═══ Task input ═══
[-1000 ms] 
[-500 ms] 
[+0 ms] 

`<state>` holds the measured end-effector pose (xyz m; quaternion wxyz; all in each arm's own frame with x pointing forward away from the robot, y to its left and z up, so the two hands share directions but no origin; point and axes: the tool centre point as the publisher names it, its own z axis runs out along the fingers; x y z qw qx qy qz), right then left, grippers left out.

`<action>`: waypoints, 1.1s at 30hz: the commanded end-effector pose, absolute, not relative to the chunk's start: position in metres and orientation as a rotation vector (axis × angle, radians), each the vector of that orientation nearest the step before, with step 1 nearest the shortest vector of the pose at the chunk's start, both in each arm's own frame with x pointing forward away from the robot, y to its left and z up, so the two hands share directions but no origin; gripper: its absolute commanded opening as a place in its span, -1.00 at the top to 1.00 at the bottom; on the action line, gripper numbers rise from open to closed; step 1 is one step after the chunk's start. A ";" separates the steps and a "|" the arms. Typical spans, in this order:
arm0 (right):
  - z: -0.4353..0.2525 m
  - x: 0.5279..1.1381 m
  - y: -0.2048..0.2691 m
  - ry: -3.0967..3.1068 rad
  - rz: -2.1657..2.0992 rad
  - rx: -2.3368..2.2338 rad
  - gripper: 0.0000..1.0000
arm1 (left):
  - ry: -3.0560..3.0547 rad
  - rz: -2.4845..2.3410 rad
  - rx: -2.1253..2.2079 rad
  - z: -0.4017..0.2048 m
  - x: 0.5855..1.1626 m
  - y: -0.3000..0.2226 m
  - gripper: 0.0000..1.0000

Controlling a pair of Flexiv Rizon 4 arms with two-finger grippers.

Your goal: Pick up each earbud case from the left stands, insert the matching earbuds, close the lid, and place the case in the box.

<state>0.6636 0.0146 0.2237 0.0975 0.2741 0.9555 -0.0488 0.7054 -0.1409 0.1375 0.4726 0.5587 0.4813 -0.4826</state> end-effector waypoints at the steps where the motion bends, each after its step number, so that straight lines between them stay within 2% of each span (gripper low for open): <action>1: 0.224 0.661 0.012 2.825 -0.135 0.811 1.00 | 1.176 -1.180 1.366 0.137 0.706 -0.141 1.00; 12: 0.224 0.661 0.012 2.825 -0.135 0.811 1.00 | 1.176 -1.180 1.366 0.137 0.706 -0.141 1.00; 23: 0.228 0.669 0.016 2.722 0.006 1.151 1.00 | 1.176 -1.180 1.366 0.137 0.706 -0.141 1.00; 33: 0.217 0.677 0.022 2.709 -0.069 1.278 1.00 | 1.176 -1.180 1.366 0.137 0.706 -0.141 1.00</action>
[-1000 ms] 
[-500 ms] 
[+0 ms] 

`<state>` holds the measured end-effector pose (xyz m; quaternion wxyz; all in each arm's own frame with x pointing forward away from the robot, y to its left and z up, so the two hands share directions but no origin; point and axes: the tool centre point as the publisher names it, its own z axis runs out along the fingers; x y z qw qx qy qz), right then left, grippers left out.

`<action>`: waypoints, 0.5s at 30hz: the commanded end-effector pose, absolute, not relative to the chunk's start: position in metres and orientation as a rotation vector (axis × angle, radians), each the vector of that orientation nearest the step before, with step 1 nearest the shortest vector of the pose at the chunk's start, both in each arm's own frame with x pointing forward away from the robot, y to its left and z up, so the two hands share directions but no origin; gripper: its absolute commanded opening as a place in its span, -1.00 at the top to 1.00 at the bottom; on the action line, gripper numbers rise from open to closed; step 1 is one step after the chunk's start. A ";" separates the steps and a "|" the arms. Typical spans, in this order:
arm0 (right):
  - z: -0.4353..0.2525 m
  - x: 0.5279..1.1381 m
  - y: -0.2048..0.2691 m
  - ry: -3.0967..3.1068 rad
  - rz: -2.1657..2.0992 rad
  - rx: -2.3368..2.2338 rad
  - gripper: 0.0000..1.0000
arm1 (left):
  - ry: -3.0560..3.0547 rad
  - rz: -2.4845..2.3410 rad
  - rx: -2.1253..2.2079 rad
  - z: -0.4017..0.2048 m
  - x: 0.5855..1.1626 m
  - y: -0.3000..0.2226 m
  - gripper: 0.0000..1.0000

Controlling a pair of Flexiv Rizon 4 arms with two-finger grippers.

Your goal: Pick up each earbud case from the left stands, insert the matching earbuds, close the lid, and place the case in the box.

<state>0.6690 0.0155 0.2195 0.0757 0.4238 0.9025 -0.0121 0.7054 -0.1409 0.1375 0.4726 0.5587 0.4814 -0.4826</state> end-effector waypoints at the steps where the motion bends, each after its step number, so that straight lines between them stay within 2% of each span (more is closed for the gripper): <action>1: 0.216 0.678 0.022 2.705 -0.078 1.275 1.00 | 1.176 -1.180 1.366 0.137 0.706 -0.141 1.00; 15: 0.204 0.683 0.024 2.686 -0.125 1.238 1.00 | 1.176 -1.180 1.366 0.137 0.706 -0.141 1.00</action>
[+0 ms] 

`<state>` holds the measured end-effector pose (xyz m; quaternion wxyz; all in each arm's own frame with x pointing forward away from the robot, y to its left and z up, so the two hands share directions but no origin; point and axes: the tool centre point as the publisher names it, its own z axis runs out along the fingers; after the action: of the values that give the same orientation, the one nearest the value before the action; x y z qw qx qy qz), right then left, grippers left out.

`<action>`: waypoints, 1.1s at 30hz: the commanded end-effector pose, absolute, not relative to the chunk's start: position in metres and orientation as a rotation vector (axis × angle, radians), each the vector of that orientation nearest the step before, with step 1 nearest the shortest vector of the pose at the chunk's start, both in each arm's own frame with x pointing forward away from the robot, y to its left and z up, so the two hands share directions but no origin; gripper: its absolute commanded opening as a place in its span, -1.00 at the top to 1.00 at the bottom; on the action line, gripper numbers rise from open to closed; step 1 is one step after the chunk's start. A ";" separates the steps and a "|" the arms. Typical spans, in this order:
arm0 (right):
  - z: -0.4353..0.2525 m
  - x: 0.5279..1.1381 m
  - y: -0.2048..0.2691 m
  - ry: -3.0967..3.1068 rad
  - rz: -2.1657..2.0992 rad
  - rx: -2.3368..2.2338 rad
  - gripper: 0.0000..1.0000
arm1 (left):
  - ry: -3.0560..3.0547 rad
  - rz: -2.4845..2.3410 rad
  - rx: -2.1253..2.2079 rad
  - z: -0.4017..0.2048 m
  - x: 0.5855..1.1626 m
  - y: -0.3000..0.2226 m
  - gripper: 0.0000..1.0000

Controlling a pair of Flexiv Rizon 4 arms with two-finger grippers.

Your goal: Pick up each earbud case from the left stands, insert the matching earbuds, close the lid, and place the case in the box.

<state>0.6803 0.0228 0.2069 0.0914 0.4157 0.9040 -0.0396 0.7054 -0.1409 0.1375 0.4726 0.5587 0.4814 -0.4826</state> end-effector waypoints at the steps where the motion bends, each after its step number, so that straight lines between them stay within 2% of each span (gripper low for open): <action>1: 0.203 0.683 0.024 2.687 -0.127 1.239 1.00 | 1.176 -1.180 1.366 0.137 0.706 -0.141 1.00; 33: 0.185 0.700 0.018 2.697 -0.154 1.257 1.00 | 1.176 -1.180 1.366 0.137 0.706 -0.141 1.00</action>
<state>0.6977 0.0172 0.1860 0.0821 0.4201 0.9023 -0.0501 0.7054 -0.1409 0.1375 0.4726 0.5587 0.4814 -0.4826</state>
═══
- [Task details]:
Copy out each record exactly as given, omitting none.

- [Result for this task]:
[-1000 ms] 
[-500 ms] 
[+0 ms] 

`<state>` holds the measured end-effector pose (xyz m; quaternion wxyz; all in each arm's own frame with x pointing forward away from the robot, y to its left and z up, so the two hands share directions but no origin; point and axes: the tool centre point as the publisher names it, its own z axis runs out along the fingers; x y z qw qx qy qz), right then left, grippers left out.

`<action>`: waypoints, 1.1s at 30hz: the commanded end-effector pose, absolute, not relative to the chunk's start: position in metres and orientation as a rotation vector (axis × angle, radians), each the vector of that orientation nearest the step before, with step 1 nearest the shortest vector of the pose at the chunk's start, both in each arm's own frame with x pointing forward away from the robot, y to its left and z up, so the two hands share directions but no origin; gripper: its absolute commanded opening as a place in its span, -1.00 at the top to 1.00 at the bottom; on the action line, gripper numbers rise from open to closed; step 1 is one step after the chunk's start. A ";" separates the steps and a "|" the arms. Typical spans, in this order:
arm0 (right):
  - z: -0.4353..0.2525 m
  - x: 0.5279..1.1381 m
  - y: -0.2048..0.2691 m
  - ry: -3.0967..3.1068 rad
  - rz: -2.1657..2.0992 rad
  - rx: -2.3368..2.2338 rad
  - gripper: 0.0000..1.0000
arm1 (left):
  - ry: -3.0560..3.0547 rad
  - rz: -2.4845..2.3410 rad
  - rx: -2.1253..2.2079 rad
  - z: -0.4017..0.2048 m
  - x: 0.5855..1.1626 m
  - y: -0.3000..0.2226 m
  - gripper: 0.0000..1.0000

Controlling a pair of Flexiv Rizon 4 arms with two-finger grippers.

Your goal: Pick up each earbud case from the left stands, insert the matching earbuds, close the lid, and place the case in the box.

<state>0.6636 0.0146 0.2237 0.0975 0.2741 0.9555 -0.0488 0.7054 -0.1409 0.1375 0.4726 0.5587 0.4813 -0.4826</state> end-effector waypoints at the steps where the motion bends, each after its step number, so that straight lines between them stay within 2% of each span (gripper low for open): <action>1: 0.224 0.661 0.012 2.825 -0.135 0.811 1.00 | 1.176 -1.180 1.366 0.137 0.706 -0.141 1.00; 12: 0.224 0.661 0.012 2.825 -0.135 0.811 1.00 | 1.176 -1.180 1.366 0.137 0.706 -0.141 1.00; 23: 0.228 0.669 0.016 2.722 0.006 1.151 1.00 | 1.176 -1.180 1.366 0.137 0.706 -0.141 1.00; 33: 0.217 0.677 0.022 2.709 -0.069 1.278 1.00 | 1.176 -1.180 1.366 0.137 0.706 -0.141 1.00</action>
[-1000 ms] 
[-500 ms] 
[+0 ms] 

`<state>` holds the measured end-effector pose (xyz m; quaternion wxyz; all in each arm's own frame with x pointing forward away from the robot, y to its left and z up, so the two hands share directions but no origin; point and axes: the tool centre point as the publisher names it, its own z axis runs out along the fingers; x y z qw qx qy qz), right then left, grippers left out.

`<action>`: waypoints, 0.5s at 30hz: the commanded end-effector pose, absolute, not relative to the chunk's start: position in metres and orientation as a rotation vector (axis × angle, radians), each the vector of that orientation nearest the step before, with step 1 nearest the shortest vector of the pose at the chunk's start, both in each arm's own frame with x pointing forward away from the robot, y to its left and z up, so the two hands share directions but no origin; gripper: its absolute commanded opening as a place in its span, -1.00 at the top to 1.00 at the bottom; on the action line, gripper numbers rise from open to closed; step 1 is one step after the chunk's start. A ";" separates the steps and a "|" the arms. Typical spans, in this order:
arm0 (right):
  - z: -0.4353..0.2525 m
  - x: 0.5279..1.1381 m
  - y: -0.2048..0.2691 m
  - ry: -3.0967..3.1068 rad
  - rz: -2.1657..2.0992 rad
  - rx: -2.3368..2.2338 rad
  - gripper: 0.0000..1.0000
arm1 (left):
  - ry: -3.0560..3.0547 rad
  - rz: -2.4845..2.3410 rad
  - rx: -2.1253..2.2079 rad
  - z: -0.4017..0.2048 m
  - x: 0.5855..1.1626 m
  - y: -0.3000..0.2226 m
  - gripper: 0.0000..1.0000

Controlling a pair of Flexiv Rizon 4 arms with two-finger grippers.

Your goal: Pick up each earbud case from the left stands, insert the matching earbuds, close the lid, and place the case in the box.

<state>0.6690 0.0155 0.2195 0.0757 0.4238 0.9025 -0.0121 0.7054 -0.1409 0.1375 0.4726 0.5587 0.4814 -0.4826</state> end-effector waypoints at the steps where the motion bends, each after its step number, so that straight lines between them stay within 2% of each span (more is closed for the gripper): <action>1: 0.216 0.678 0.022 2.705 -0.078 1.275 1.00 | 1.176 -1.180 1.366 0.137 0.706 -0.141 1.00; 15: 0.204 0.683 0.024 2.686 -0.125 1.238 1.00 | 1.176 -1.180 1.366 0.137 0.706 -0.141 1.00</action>
[+0 ms] 

`<state>` holds the measured end-effector pose (xyz m; quaternion wxyz; all in each arm's own frame with x pointing forward away from the robot, y to its left and z up, so the two hands share directions but no origin; point and axes: the tool centre point as the publisher names it, its own z axis runs out along the fingers; after the action: of the values that give the same orientation, the one nearest the value before the action; x y z qw qx qy qz), right then left, grippers left out.

`<action>`: waypoints, 1.1s at 30hz: the commanded end-effector pose, absolute, not relative to the chunk's start: position in metres and orientation as a rotation vector (axis × angle, radians), each the vector of that orientation nearest the step before, with step 1 nearest the shortest vector of the pose at the chunk's start, both in each arm's own frame with x pointing forward away from the robot, y to its left and z up, so the two hands share directions but no origin; gripper: its absolute commanded opening as a place in its span, -1.00 at the top to 1.00 at the bottom; on the action line, gripper numbers rise from open to closed; step 1 is one step after the chunk's start. A ";" separates the steps and a "|" the arms. Typical spans, in this order:
arm0 (right):
  - z: -0.4353..0.2525 m
  - x: 0.5279..1.1381 m
  - y: -0.2048..0.2691 m
  - ry: -3.0967..3.1068 rad
  - rz: -2.1657..2.0992 rad
  - rx: -2.3368..2.2338 rad
  - gripper: 0.0000..1.0000
arm1 (left):
  - ry: -3.0560..3.0547 rad
  - rz: -2.4845..2.3410 rad
  - rx: -2.1253..2.2079 rad
  - z: -0.4017..0.2048 m
  - x: 0.5855..1.1626 m
  - y: -0.3000..0.2226 m
  - gripper: 0.0000..1.0000

Controlling a pair of Flexiv Rizon 4 arms with two-finger grippers.

Your goal: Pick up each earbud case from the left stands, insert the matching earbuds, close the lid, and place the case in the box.

<state>0.6803 0.0228 0.2069 0.0914 0.4157 0.9040 -0.0396 0.7054 -0.1409 0.1375 0.4726 0.5587 0.4814 -0.4826</state> end-effector waypoints at the steps where the motion bends, each after its step number, so that straight lines between them stay within 2% of each span (gripper low for open): <action>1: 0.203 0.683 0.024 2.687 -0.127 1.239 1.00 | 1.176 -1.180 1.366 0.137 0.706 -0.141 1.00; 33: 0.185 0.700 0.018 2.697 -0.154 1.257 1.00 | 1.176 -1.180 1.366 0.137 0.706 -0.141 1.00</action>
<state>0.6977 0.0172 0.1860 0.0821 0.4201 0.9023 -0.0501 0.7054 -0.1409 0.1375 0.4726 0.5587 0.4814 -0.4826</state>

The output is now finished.